Deaf Sports Stars23rd June 2015

Sponsors Help Deaf Racer Caleb McDuff Pursue His Dreams

Taking place in the third round of the MSA Bambino Championship, Caleb's progress continues apace

by SLFirst Sports Team


Making my way to Shenington Kart track in North Oxfordshire on Sunday, I found myself thinking about SLFirst’s 7-year old sporting ambassador, Caleb McDuff, the wonderful support he gets from his family, and the way he has thrown himself energetically and purposefully into his sport. Having made the same two and half hour journey that I was making on Friday evening, the family commitment to give Caleb this opportunity is lovely to see, but seeing him so alive behind the wheel of his kart when on the track, pays back that time and effort in spades. It is a pleasure to watch and to play our part in supporting him.

Of course, we are not alone, with Caleb this year securing support from a range of sponsors, all of whom deserve a pat on the back for helping this youngster pursue his dream. He might only be seven, but there can be no doubt that his attitude to his deafness and his pursuit of something special, mark this youngster out as a role model for other Deaf children. Catching up with Caleb early on Sunday morning, I could not help but be impressed by the sight of the logos from all the sponsors adorned on a canvas in their pop-up garage. Wix Racing, Millers Oils, Taylor Wimpey, GoCompare, Fat Jester Graphics, Trusted Car Parts, Motorcare and FAS Remap are all playing their part in helping Caleb show that Deaf can achieve, even when competing in the mainstream.

 

In deep conversation with his mum, Caleb is a constant wind-up merchant and pretends that he has not seen us. Maintaining a serious face for what seemed like minutes, he could not hold his excitement any longer, as he bursts into a warm and welcoming smile, pleased to see us there. Having cochlear implants fitted a few years ago, Caleb is taught orally in school but also some SSE. When the family found out he was deaf when he was two, they immediately learned some British Sign Language to ensure they can communicate with him at all times, and that helps a lot on race days.
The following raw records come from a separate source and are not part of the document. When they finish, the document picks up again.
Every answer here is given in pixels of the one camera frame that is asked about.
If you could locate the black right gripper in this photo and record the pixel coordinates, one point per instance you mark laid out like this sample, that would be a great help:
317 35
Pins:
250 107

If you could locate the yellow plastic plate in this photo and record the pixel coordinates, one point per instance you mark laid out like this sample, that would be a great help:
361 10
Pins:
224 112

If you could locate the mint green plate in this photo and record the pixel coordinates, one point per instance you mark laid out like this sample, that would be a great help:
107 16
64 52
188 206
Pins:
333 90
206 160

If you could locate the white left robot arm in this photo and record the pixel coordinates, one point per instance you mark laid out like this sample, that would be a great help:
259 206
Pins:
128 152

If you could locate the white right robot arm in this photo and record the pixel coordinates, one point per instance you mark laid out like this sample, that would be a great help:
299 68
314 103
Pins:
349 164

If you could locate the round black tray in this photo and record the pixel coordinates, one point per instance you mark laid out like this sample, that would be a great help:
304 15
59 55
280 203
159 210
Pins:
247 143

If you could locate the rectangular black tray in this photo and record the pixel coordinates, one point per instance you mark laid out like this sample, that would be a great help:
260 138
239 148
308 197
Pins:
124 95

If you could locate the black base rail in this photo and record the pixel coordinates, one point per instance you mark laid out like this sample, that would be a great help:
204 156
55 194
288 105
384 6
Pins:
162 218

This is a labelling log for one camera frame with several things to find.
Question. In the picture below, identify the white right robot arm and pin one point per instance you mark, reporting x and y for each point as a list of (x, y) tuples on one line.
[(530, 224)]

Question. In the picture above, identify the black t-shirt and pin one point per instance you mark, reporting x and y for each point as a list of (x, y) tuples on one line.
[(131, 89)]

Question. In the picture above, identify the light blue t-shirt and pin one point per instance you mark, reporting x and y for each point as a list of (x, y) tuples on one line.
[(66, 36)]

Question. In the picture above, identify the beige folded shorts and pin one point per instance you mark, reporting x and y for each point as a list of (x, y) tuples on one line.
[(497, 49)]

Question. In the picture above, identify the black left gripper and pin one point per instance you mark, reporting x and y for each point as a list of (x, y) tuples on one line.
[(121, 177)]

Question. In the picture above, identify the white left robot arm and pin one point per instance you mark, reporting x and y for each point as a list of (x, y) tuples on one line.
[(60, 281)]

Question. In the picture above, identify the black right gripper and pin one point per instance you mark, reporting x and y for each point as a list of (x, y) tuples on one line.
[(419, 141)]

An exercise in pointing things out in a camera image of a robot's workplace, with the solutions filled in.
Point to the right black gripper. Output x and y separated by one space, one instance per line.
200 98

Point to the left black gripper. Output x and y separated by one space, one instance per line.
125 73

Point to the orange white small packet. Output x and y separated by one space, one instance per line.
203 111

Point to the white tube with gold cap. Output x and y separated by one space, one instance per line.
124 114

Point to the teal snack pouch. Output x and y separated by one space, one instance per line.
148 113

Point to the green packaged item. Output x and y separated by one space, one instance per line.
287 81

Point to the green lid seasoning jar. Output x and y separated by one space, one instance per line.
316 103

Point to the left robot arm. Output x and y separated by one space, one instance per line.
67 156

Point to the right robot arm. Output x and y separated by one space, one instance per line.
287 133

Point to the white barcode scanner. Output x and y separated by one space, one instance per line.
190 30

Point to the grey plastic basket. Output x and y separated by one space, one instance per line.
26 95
His mum, Lianne, had learned BSL with her job a few years before Caleb was born, and uses sign extensively during a race weekend when Caleb takes off his CI transponders and has what he calls Deaf days. Signing more easily with me and my colleagues every time I go to a race weekend, Caleb and I have a few battles over some of the politically correct signs he is being taught in school, like the sign for 2, but generally, we understand each other just great, and he is perfectly at home when having a ‘Deaf day’.

Having been at the track all day Saturday to practice, I asked dad Ian how things had gone. “Yesterday was a good day,” he told me. “Caleb was much quicker here than he was last year, and then throughout the day he managed to take a further 7 seconds off his time in quite damp conditions, so he is in Group A for the official time trials today.”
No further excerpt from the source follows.